# TASK DESCRIPTION
What lines in the records below hold the string "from"? Please show them.

[Data entries]
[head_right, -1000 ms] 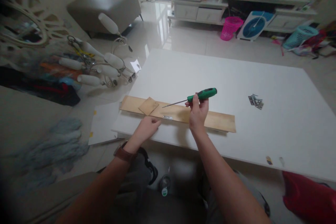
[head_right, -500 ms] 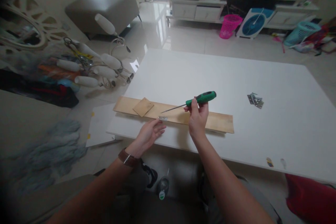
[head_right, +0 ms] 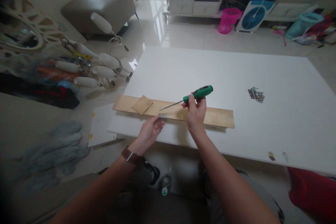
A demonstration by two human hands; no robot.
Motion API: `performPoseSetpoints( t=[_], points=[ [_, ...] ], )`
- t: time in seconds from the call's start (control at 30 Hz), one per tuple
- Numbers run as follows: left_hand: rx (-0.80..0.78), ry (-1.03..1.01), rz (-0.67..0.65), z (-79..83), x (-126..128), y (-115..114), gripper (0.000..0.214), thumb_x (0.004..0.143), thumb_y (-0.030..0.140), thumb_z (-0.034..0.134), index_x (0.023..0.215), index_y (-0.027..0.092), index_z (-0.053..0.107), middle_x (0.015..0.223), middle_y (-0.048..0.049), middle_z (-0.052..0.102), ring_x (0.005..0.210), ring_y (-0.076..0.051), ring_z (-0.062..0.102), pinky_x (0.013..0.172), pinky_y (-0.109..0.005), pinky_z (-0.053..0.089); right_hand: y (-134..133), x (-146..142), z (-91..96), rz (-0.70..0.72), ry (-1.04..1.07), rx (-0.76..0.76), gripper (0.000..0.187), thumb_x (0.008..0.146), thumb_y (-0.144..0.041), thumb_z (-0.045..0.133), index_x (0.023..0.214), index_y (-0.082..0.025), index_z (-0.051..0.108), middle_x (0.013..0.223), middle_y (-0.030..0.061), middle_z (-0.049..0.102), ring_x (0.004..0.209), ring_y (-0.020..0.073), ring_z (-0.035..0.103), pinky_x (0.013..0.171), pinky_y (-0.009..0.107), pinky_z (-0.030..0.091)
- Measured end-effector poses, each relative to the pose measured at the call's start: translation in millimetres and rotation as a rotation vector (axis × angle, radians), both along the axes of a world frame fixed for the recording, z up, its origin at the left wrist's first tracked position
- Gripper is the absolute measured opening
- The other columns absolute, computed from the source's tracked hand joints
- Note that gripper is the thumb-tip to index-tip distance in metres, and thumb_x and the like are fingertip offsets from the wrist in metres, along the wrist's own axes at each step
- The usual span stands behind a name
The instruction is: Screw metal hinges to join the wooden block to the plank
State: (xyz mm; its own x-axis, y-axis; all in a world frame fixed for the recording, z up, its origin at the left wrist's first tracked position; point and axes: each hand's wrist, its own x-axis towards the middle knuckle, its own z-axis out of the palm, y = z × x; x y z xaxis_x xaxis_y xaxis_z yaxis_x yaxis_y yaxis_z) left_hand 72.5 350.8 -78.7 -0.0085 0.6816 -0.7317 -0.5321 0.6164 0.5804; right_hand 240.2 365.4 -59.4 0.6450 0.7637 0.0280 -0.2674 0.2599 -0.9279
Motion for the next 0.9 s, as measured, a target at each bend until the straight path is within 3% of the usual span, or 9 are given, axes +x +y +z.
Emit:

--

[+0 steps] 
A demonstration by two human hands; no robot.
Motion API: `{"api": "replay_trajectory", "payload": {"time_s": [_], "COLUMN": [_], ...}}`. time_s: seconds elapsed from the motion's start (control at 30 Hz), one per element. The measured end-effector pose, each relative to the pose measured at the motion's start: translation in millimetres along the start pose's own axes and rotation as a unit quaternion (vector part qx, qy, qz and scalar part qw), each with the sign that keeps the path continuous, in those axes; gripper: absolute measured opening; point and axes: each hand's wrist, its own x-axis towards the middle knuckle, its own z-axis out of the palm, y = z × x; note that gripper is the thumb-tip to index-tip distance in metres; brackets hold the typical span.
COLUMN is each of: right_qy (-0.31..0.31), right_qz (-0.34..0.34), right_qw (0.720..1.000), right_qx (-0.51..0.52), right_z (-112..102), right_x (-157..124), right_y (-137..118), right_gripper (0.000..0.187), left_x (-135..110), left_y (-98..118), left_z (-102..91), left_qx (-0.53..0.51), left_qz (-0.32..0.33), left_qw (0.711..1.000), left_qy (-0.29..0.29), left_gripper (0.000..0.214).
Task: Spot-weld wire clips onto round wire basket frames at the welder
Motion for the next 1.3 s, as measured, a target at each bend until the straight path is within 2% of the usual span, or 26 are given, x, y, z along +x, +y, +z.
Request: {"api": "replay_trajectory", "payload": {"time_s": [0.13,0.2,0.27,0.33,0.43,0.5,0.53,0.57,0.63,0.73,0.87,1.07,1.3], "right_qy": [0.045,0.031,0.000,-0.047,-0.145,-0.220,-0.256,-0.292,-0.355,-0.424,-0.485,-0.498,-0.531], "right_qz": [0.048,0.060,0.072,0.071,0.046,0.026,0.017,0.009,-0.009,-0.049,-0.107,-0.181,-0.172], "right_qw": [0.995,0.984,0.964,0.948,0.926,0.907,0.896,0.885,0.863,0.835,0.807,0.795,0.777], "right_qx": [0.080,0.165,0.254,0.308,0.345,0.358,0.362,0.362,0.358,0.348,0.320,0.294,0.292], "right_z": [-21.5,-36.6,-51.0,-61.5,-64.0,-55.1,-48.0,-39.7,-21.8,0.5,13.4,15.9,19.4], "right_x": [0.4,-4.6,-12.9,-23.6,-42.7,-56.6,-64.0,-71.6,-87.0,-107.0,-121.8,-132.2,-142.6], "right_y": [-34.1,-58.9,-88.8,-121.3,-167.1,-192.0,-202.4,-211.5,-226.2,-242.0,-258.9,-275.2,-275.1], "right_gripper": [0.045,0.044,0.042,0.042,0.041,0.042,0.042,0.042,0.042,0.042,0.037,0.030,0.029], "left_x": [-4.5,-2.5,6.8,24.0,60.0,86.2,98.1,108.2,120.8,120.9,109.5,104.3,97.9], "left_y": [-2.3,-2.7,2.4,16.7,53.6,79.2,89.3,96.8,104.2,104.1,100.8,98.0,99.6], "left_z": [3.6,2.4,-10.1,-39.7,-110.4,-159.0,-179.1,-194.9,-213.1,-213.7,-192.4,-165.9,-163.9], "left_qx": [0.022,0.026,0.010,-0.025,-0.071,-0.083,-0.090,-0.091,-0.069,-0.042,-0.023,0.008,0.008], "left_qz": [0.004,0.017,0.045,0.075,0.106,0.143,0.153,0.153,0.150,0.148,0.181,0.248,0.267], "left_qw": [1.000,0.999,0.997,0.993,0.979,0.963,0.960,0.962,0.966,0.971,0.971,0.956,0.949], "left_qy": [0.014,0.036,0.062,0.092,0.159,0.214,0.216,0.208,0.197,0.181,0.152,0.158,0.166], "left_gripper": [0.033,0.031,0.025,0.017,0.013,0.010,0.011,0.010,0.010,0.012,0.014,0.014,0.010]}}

# RESULT FOR THIS TASK
- t: time in seconds from the call's start (control at 30 Hz), one per tuple
- The other columns absolute, computed from the source's tracked hand joints
- Note that gripper is the thumb-tip to index-tip distance in metres, and thumb_x and the like are fingertip offsets from the wrist in metres, along the wrist's own axes at each step
Motion API: `{"api": "replay_trajectory", "payload": {"time_s": [_], "COLUMN": [_], ...}}`. time_s: seconds elapsed from the motion's start (control at 30 Hz), one per element. The measured end-effector pose, each relative to the pose measured at the motion's start: translation in millimetres along the start pose's own axes and rotation as a unit quaternion (vector part qx, qy, qz and scalar part qw), each with the sign that keeps the path continuous, in those axes; gripper: absolute measured opening; point and axes: each hand's wrist, its own x-axis towards the middle knuckle, its own z-axis out of the palm, y = z × x; note that gripper is the thumb-tip to index-tip distance in metres; brackets hold the typical span.

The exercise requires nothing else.